Aim of the task
For this exercise, set down all the records exactly as given.

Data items
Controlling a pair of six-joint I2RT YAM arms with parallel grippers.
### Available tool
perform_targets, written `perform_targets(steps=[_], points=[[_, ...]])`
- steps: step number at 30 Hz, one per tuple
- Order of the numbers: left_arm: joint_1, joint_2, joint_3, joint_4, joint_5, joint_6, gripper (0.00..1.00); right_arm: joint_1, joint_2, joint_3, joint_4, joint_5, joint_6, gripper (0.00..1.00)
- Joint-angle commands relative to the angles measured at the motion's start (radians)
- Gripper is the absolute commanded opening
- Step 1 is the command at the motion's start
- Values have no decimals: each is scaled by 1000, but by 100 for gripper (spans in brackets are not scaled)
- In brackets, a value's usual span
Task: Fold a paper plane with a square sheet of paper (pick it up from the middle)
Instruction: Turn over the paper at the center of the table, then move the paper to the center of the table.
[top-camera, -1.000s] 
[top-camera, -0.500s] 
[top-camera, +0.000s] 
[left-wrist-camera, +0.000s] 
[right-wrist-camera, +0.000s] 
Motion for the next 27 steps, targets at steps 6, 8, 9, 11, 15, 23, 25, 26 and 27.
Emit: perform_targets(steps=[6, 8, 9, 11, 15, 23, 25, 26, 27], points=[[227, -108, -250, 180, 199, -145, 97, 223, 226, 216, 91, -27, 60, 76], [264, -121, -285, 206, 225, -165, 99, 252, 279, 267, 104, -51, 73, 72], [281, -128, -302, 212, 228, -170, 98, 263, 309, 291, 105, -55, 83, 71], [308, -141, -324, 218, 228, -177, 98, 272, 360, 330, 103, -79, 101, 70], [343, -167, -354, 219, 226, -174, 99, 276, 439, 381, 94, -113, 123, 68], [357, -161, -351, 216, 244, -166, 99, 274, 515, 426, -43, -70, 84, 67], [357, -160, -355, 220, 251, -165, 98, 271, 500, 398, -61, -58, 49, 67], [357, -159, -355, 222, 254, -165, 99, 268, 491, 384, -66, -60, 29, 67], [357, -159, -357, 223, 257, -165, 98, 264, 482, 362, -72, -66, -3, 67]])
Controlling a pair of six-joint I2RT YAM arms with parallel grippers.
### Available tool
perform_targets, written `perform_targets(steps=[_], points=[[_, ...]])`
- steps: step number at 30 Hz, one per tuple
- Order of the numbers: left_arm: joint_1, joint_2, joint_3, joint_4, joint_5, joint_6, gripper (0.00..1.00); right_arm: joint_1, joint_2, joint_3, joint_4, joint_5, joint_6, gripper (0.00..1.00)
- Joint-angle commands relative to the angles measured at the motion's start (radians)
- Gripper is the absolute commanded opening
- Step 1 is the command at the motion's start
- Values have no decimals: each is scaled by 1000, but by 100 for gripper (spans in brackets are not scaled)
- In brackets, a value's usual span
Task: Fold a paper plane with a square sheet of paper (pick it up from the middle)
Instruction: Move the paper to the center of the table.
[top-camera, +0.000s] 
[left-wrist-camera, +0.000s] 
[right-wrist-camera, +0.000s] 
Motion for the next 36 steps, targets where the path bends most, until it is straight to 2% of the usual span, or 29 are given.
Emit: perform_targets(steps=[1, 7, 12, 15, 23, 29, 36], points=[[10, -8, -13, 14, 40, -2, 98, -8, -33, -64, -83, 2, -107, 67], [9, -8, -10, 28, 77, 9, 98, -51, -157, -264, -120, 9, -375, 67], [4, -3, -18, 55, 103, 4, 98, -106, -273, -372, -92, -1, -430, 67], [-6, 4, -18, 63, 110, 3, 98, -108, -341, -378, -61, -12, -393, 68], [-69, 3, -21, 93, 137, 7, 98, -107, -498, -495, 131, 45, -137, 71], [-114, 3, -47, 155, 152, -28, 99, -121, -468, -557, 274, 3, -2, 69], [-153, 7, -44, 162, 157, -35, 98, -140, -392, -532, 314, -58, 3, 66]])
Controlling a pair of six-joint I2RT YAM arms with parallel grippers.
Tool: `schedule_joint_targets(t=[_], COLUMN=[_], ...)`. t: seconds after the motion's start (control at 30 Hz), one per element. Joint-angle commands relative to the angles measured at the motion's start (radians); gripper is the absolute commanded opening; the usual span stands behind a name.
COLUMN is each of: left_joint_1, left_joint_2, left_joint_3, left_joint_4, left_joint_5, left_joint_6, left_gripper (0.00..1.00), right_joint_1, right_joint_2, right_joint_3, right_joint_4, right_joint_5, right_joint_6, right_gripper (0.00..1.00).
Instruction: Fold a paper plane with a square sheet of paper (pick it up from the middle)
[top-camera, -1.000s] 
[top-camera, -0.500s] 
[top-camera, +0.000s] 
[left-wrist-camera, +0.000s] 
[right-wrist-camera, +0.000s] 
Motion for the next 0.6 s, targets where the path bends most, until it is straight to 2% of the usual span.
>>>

The completed task
Controlling a pair of six-joint I2RT YAM arms with parallel grippers.
### Available tool
perform_targets, written `perform_targets(steps=[_], points=[[_, ...]])`
- steps: step number at 30 Hz, one per tuple
- Order of the numbers: left_arm: joint_1, joint_2, joint_3, joint_4, joint_5, joint_6, gripper (0.00..1.00); right_arm: joint_1, joint_2, joint_3, joint_4, joint_5, joint_6, gripper (0.00..1.00)
- Joint-angle commands relative to the angles measured at the motion's start (radians)
- Gripper is the absolute commanded opening
- Step 1 is the command at the motion's start
- Values have no decimals: each is scaled by 1000, but by 100 for gripper (spans in brackets are not scaled)
- In brackets, a value's usual span
Task: Fold a paper plane with a square sheet of paper (pick it up from the middle)
Instruction: Turn over the paper at the center of the table, then move the paper to the center of the table.
[top-camera, -1.000s] 
[top-camera, -0.500s] 
[top-camera, +0.000s] 
[left-wrist-camera, +0.000s] 
[right-wrist-camera, +0.000s] 
Motion for the next 27 steps, targets at steps 6, 8, 9, 11, 15, 23, 25, 26 and 27.
Emit: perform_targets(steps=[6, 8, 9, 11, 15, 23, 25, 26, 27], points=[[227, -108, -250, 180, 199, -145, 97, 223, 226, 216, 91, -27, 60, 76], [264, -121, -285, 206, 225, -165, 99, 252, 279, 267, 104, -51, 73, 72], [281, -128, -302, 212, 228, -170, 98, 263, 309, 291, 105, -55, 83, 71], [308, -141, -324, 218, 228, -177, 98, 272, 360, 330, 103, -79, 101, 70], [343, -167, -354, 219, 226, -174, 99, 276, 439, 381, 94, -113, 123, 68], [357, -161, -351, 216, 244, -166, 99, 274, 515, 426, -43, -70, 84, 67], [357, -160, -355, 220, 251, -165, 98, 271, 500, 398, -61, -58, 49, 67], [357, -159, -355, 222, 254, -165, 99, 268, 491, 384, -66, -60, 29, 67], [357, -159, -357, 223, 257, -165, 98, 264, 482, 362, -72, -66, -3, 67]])
Controlling a pair of six-joint I2RT YAM arms with parallel grippers.
### Available tool
perform_targets, written `perform_targets(steps=[_], points=[[_, ...]])`
- steps: step number at 30 Hz, one per tuple
- Order of the numbers: left_arm: joint_1, joint_2, joint_3, joint_4, joint_5, joint_6, gripper (0.00..1.00); right_arm: joint_1, joint_2, joint_3, joint_4, joint_5, joint_6, gripper (0.00..1.00)
- Joint-angle commands relative to the angles measured at the motion's start (radians)
- Gripper is the absolute commanded opening
- Step 1 is the command at the motion's start
- Values have no decimals: each is scaled by 1000, but by 100 for gripper (spans in brackets are not scaled)
- In brackets, a value's usual span
Task: Fold a paper plane with a square sheet of paper (pick it up from the middle)
Instruction: Move the paper to the center of the table.
[top-camera, +0.000s] 
[left-wrist-camera, +0.000s] 
[right-wrist-camera, +0.000s] 
Motion for the next 36 steps, targets where the path bends most, until it is straight to 2% of the usual span, or 29 are given.
Emit: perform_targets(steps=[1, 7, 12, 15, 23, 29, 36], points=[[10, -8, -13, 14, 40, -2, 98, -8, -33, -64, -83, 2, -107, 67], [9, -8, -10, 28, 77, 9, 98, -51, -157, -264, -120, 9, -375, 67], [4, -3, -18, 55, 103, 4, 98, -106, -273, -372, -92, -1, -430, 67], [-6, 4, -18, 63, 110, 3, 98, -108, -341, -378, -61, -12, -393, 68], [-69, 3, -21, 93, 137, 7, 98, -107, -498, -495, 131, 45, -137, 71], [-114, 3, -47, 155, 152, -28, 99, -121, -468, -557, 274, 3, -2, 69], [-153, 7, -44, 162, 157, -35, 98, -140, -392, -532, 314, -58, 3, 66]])
Controlling a pair of six-joint I2RT YAM arms with parallel grippers.
Tool: `schedule_joint_targets(t=[_], COLUMN=[_], ...)`. t: seconds after the motion's start (control at 30 Hz), one per element. Joint-angle commands relative to the angles measured at the motion's start (radians); gripper is the absolute commanded opening; the usual span stands behind a name.
COLUMN is each of: left_joint_1, left_joint_2, left_joint_3, left_joint_4, left_joint_5, left_joint_6, left_gripper (0.00..1.00), right_joint_1, right_joint_2, right_joint_3, right_joint_4, right_joint_5, right_joint_6, right_gripper (0.00..1.00).
Instruction: Fold a paper plane with a square sheet of paper (pick it up from the middle)
[top-camera, -1.000s] 
[top-camera, -0.500s] 
[top-camera, +0.000s] 
[left-wrist-camera, +0.000s] 
[right-wrist-camera, +0.000s] 
Motion for the next 0.6 s, targets where the path bends most, until it is straight to 2% of the usual span.
>>>

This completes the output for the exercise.